By Cassandra Heart, Arash Afshar
Digital signatures are a foundational concept in blockchain and cryptocurrencies. Modern blockchains use digital signatures to secure billions of dollars of value. Digital signatures use what is known as a keypair, a pair of random looking values, where one key is a “private key” and the other a “public key”. Through digital signatures, any person with the “private key” can “sign” a transaction and spend the digital currencies. Therefore, it is crucial to safeguard the “private key”. Some tech-savvy users of blockchains opt to safeguard this key themselves, and accept the risk of theft or loss of the key (and therefore the loss of their funds). In contrast, other blockchain users trust online wallets or exchanges with the safeguarding of their keys. Of course, this decision comes with its own set of risks based on the competency of the third party.
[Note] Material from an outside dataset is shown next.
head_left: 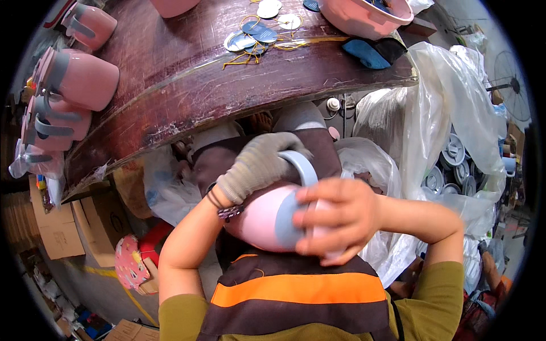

In both these options, the user is putting all their trust in a single entity, which may not be desirable. Enter the Threshold Digital Signature: a solution which requires a “threshold” of at least two cooperating participants to produce a signature, and which removes the problem of trusting a single entity. In this article we:
- Provide an intuitive description of Threshold Signatures and their applications,
- Dig a bit deeper and look into various Threshold Signature schemes, and
- Compare Threshold Signatures with other techniques, such as Mulitsig wallets.
The intuition for threshold signatures
As a developer in the space of threshold cryptography, it’s really exciting to see these innovations becoming a topic in the mainstream, but readers unfamiliar with cryptography or the math behind it quickly hit roadblocks upon encountering phrases like “Paillier cryptosystem”, “homomorphic encryption” or “Galois field”. It gets even more complicated when you discuss all the moving pieces behind it to coordinate the communication, and as a consequence, very few organizations have been willing to investigate its potential. But it doesn’t have to be scary; at the end, the math comes down to not much more than multiplication and addition. So let’s ELI5: What the heck is a threshold signature?
In metaphorical terms, signatures are akin to flying a kite on an invisible string. The kite itself is the public key — everyone can see it in the sky. The kite flier moves the kite around by manipulating the invisible string — the private key. The path it takes in the sky as it flies is the signature. Everyone saw the kite fly through the sky in that path, and only through the use of that invisible string was that flight path possible. This feels really simplified compared to the underlying math, but ultimately this metaphor is useful for demonstrating the coordination and work required to make threshold signing possible.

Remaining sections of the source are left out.